In this section, the speaker discusses different types of simulations that exist.

Types of Simulations

• Physical simulations model real-world objects or systems.

• Mathematical simulations use equations to model systems or phenomena.

• Agent-based simulations model individual agents interacting with each other in a system.

Advantages of Simulations

In this section, the speaker explains why simulations are useful tools in various fields.

Advantages of Simulations

• Simulations can be used to test hypotheses without risking damage or harm in real life scenarios.

• Simulations can save time and money by reducing the need for physical testing or experimentation.

• Simulations can provide insights into complex systems that may not be easily observable in real life scenarios.

Disadvantages of Simulations

In this section, the speaker discusses some of the limitations and drawbacks of simulations.

Disadvantages of Simulations

• Simulations are only as accurate as the data and assumptions used to create them.

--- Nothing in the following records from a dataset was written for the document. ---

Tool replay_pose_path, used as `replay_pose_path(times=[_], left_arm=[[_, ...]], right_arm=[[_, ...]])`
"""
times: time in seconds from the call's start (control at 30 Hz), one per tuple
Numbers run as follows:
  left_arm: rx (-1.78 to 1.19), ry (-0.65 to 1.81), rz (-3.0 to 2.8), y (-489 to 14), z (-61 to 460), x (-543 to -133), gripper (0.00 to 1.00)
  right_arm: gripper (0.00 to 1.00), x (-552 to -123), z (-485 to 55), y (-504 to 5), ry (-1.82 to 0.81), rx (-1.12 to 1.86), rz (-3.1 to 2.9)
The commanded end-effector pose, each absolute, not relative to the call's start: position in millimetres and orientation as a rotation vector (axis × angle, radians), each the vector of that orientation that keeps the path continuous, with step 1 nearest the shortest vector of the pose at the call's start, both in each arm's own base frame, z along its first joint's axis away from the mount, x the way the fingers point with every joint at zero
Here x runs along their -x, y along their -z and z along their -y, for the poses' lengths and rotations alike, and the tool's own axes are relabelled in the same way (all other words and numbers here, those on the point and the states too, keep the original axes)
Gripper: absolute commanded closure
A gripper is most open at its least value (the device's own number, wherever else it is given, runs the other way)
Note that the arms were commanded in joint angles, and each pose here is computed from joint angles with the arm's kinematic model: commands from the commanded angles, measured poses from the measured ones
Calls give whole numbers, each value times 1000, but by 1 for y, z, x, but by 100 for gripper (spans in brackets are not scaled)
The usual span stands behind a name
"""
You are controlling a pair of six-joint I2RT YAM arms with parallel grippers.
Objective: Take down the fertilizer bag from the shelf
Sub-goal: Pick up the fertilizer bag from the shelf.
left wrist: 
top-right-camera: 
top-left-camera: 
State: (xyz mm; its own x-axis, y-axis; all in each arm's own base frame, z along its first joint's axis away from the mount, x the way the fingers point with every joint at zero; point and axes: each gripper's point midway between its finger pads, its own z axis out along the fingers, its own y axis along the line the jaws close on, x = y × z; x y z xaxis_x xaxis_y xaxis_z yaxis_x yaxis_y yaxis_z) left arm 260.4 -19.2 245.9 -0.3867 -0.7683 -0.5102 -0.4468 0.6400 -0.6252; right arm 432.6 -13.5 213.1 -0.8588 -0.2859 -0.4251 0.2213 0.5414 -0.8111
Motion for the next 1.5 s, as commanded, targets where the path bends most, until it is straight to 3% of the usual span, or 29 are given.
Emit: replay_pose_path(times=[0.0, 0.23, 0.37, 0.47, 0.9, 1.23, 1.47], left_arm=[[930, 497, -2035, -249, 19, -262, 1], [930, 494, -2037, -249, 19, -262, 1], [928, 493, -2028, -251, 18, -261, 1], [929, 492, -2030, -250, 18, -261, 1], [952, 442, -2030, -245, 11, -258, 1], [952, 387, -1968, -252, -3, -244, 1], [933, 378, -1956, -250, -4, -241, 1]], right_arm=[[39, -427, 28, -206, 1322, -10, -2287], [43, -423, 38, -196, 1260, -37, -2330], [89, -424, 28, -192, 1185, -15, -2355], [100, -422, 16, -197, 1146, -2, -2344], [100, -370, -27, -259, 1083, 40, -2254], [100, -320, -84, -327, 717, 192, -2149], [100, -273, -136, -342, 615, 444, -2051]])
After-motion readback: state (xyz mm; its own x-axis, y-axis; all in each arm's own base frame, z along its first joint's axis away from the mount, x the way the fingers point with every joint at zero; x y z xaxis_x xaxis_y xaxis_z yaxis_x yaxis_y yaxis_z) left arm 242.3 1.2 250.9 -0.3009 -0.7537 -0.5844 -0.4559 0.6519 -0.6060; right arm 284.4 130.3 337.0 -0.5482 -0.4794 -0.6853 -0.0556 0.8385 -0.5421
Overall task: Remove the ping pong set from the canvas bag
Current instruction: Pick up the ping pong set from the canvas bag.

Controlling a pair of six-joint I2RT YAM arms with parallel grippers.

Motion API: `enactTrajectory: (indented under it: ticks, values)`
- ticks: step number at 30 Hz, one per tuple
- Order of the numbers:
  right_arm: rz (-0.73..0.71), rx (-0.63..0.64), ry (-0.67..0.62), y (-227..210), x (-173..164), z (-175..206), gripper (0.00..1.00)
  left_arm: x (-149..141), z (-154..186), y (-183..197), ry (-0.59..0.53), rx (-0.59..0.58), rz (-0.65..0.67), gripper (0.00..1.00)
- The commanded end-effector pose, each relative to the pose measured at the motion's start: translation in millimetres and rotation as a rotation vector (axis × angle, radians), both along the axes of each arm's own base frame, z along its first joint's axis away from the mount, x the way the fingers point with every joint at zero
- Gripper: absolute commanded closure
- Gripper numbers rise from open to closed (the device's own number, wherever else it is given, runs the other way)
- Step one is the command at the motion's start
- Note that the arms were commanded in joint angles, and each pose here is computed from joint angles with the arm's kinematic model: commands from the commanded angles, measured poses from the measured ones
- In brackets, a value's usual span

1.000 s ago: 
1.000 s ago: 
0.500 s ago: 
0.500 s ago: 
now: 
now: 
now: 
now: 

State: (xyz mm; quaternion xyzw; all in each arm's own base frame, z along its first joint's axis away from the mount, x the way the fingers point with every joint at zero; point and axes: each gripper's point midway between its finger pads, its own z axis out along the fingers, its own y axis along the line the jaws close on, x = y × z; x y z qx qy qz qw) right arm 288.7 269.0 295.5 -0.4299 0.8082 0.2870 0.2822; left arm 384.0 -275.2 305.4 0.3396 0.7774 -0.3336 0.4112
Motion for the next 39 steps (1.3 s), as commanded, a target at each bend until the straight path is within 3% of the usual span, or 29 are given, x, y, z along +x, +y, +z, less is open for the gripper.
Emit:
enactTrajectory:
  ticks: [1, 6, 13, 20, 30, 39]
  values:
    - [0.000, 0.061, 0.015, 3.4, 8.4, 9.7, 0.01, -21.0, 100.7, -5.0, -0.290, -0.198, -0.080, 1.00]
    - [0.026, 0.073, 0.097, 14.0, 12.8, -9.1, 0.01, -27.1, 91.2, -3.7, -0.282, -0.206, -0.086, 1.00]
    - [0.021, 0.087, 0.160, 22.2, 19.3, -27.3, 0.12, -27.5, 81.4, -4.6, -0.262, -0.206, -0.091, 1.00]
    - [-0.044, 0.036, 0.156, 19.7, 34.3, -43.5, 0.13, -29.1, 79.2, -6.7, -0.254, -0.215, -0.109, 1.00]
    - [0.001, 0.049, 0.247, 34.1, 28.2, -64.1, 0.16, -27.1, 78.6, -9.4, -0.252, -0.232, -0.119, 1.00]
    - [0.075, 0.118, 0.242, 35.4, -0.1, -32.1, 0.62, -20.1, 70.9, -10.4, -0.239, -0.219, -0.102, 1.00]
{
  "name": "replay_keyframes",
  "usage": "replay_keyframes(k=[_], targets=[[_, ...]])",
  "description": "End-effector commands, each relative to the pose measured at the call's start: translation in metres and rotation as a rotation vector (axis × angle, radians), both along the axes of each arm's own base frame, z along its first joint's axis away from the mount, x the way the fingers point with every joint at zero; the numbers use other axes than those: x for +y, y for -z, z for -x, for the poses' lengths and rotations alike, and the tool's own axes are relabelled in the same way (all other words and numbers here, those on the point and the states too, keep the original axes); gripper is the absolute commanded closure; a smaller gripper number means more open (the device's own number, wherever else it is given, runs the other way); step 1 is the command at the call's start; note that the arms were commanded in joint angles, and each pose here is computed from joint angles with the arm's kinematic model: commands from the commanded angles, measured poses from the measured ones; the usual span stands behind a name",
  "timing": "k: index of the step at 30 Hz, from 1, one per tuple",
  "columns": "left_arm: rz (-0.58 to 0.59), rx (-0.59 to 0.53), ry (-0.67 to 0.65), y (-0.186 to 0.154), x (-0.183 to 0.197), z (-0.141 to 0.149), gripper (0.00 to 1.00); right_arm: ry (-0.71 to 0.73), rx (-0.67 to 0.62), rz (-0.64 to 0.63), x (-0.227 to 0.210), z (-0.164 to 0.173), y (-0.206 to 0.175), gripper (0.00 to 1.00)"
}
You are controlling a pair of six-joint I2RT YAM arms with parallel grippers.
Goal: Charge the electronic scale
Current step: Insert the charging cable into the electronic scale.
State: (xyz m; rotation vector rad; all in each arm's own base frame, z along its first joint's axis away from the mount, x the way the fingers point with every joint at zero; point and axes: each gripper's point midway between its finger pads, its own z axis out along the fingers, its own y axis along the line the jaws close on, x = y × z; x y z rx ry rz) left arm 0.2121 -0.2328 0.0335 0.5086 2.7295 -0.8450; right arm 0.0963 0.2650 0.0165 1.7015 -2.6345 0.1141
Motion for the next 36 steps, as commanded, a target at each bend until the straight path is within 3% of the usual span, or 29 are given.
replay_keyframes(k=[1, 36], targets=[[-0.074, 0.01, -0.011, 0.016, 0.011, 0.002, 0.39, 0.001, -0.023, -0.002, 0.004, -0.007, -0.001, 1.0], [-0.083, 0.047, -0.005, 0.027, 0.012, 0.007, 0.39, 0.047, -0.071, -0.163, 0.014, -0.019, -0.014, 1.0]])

• Simulations may not account for all variables or factors that can affect real-world scenarios.

• Simulations may be limited by computational power or resources.

Conclusion

In this section, the speaker concludes the video by summarizing key points about simulations.

Summary

• A simulation is a computer program that models real-world scenarios.

• There are different types of simulations such as physical, mathematical, and agent-based simulations.

• Simulations have advantages such as being able to test hypotheses without risking harm or damage in real life scenarios, saving time and money, and providing insights into complex systems.

• However, there are also disadvantages such as limitations in accuracy due to data and assumptions used, not accounting for all variables or factors that can affect real-world scenarios, and being limited by computational power or resources.